85 episodes and one OVA, but the OVA only covers half of the final arc, which is manga only. very faithful to the manga otherwise though.
Shaman King:
uhhh okay hear me out you gotta like, read the manga first or watch the 2001 anime first, then do the other one. then you can read the spinoffs. then you can read the sequel if you feel like it but it's more second gen esque and has been off and on for many years, long story, and it's also cut into two different names, long story, but it's flowers and the super star.

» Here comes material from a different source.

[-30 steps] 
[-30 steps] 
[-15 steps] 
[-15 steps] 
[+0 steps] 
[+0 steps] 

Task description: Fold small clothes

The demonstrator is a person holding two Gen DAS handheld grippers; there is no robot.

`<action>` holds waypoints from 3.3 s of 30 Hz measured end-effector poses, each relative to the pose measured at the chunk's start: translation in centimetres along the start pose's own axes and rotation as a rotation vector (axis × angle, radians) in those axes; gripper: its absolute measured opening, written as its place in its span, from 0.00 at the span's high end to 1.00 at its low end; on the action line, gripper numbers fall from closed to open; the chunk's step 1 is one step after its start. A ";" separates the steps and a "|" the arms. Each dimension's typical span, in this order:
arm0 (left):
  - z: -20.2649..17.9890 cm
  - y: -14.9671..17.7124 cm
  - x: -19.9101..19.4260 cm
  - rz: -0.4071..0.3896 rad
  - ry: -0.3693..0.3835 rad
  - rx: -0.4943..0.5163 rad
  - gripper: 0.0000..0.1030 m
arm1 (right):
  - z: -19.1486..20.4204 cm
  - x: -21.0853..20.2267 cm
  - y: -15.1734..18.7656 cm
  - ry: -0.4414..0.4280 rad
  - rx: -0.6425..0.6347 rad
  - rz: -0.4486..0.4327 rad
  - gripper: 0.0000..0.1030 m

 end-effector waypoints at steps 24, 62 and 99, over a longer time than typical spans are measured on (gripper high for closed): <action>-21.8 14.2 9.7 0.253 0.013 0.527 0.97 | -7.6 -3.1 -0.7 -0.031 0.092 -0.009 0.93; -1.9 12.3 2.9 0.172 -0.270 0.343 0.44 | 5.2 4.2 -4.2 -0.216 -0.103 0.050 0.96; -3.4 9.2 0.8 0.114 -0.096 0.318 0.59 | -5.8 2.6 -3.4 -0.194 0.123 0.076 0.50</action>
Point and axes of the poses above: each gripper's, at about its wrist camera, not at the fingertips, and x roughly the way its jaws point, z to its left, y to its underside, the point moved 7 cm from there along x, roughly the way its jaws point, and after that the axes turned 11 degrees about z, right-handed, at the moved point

once you've read the manga and watched the 2001 anime, the 2021 anime is the remake of the 2001 anime bc the 2001 anime was concluded bc the manga was on hiatus and had caught up to the source material, so they did an anime only ending while sprinkling in bits and pieces of canon into that. the remake was insanely rushed though and cut a lot of content (including a majority of my favorite characters' content which was already low!!!) and super cut corners so imo it's really not a replacement for the manga, hence why I suggest the manga first.
some ppl have said watching the 2001 anime after the manga kinda made the anime feel less great overall bc of the anime only direction it had to take (if it hadn't, it would've ended up like naruto with filler and if y'all were there for that ride, uhhh... never again lmao), so it may be a better experience to watch it first then read the manga.
the anime is aaaaalmost completely faithful (some changes and alterations, but mainly ones that were meant to develop the main characters more and quicker) up until around episode 25, and then it starts getting... timeline-wonky but does follow canon. it just follows the events somewhat incorrectly, put in anime only aspects and swapped things around. after that point, when the characters reach the Patch Village, it's all basically anime only from there with the very final arc sprinkling in some manga only stuff.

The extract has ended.